There is indeed grounds for optimism that relations with Russia will improve, for two reasons. The first is that the personal enmity between Saakashvili and Russian President Vladimir Putin that poisoned bilateral relations for years is no longer relevant – or it won’t be once Saakashvili’s second term ends in January. True, Putin has not yet commented on Georgian Dream’s election victory, but Prime Minister Dmitry Medvedev said the Georgian opposition’s victory in the October 1 parliamentary elections had shown that the population of this country wants changes.

Federation Council chair Valentina Matvienko said yesterday that “we very much hope” Georgian Dream’s victory will positively influence the development of bilateral relations.

The second is that Ivanishvili and his team are pragmatists, which means they will approach the issue of restoring formal diplomatic relations with Moscow from the point of view of Georgia’s national interests, whereas Saakashvili based his approach primarily on taking the moral high ground and depicting Russia as the source of all Georgia’s failures.

How do you think Georgian elections can affect Armenia’s 2013 presidential campaign, given the similarities between Georgian Dream and Prosperous Armenia?

I don’t think one should put too much emphasis on the superficial similarity between Bidzina Ivanishvili and Gagik Tsarukian. Mr. Tsarukian and Bargavach Hayastan have been part of the Armenian political landscape for quite a long time, and they are not the only political alternative to President Sargsian, while Ivanishvili appeared out of nowhere a year ago and swiftly became the only truly effective and attractive opposition force.
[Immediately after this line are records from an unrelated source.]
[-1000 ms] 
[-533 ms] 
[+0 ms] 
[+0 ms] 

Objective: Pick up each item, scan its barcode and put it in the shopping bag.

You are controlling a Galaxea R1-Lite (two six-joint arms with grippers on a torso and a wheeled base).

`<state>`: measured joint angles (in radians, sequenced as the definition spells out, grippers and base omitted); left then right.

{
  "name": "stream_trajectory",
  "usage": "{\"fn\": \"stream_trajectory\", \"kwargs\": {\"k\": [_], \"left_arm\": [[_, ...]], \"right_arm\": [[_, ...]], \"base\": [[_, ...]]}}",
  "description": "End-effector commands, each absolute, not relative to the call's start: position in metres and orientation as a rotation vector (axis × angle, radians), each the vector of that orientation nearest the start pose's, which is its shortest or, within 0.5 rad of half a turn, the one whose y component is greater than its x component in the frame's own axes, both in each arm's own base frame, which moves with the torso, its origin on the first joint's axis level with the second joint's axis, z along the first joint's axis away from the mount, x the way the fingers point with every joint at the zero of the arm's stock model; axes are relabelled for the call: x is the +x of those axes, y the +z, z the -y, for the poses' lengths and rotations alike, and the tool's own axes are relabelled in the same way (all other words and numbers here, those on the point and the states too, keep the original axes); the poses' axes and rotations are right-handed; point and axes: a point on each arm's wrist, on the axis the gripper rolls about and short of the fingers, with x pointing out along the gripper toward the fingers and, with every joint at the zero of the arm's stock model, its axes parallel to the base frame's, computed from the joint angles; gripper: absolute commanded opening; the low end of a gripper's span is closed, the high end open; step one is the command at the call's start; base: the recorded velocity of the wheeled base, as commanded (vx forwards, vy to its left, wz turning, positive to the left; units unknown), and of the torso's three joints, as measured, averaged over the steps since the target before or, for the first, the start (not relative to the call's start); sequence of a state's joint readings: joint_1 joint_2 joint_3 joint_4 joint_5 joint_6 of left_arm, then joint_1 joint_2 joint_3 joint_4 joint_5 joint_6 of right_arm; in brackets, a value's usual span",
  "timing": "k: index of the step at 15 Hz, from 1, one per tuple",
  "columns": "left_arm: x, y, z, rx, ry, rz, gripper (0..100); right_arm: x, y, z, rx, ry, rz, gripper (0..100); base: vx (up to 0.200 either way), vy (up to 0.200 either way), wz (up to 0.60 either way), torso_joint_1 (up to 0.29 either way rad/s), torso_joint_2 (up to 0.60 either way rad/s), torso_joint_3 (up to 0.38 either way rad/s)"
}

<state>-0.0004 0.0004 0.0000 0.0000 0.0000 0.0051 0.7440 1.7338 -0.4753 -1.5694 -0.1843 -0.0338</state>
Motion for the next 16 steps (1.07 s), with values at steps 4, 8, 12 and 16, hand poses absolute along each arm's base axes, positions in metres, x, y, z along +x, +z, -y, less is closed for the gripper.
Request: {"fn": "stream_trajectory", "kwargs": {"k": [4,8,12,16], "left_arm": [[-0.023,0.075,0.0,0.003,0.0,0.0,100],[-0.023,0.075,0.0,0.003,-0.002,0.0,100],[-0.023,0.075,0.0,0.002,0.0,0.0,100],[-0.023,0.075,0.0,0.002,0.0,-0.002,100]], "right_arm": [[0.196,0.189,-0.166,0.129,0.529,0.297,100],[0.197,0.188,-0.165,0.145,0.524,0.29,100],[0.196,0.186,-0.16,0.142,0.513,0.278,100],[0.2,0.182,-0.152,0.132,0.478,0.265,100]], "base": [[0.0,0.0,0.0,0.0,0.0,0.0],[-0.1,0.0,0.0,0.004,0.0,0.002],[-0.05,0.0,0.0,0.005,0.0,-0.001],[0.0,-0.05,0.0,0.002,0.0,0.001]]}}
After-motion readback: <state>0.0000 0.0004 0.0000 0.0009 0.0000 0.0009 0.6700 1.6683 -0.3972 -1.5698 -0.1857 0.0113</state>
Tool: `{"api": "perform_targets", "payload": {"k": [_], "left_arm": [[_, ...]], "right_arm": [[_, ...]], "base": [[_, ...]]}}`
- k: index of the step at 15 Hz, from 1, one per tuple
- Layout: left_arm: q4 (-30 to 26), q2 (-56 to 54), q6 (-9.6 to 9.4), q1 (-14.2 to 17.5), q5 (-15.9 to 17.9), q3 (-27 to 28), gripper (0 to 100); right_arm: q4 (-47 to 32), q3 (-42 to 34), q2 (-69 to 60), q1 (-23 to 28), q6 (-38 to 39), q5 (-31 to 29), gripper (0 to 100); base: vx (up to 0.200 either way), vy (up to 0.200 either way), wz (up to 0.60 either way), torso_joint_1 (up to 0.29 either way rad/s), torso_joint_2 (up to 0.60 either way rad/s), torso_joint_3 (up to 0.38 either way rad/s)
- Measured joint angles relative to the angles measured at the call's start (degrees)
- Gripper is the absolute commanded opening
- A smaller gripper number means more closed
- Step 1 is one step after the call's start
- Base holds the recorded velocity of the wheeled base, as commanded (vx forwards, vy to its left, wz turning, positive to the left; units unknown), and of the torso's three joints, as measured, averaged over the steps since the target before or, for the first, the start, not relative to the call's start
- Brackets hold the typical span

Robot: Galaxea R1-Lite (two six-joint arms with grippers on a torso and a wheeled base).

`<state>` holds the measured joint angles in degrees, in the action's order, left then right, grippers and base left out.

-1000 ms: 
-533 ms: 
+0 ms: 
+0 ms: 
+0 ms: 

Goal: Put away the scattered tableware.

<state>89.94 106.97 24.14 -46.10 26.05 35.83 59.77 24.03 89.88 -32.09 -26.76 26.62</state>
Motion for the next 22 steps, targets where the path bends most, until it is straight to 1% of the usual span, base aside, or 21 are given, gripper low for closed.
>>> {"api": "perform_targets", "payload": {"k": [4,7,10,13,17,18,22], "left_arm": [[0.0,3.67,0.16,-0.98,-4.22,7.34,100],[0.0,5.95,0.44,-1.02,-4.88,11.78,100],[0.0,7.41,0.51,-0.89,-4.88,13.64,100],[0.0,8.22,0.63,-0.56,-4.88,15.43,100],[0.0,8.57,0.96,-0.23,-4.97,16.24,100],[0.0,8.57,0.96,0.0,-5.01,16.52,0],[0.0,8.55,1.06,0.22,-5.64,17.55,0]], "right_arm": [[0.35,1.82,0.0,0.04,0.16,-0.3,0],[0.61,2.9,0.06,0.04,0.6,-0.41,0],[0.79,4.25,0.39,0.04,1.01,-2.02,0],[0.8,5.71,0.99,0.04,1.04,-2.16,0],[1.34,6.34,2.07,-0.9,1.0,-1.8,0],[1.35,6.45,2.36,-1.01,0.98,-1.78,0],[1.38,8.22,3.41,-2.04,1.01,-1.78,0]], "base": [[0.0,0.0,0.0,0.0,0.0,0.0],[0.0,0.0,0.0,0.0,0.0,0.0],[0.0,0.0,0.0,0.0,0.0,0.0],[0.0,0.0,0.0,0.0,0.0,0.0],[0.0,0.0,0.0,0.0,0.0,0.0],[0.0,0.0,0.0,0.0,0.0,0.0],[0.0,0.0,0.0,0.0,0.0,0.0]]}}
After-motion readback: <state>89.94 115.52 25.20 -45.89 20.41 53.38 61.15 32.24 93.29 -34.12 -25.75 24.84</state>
That said, Georgian Dream’s election victory does send two messages to Armenian voters: first, that peaceful democratic regime change is possible, even when the ruling party uses administrative resources on a massive scale to predetermine the election outcome, but that every single vote counts, and therefore indifference and apathy and not bothering to go and vote are not an option.

And second, that such a victory was possible only because the Georgian election was essentially a two-horse race between Saakashvili’s party and Ivanishvili. Which suggests that to repeat it in Armenia would require all those political forces who want to deprive President Sargsian of a second term to close ranks behind a single opposition presidential candidate.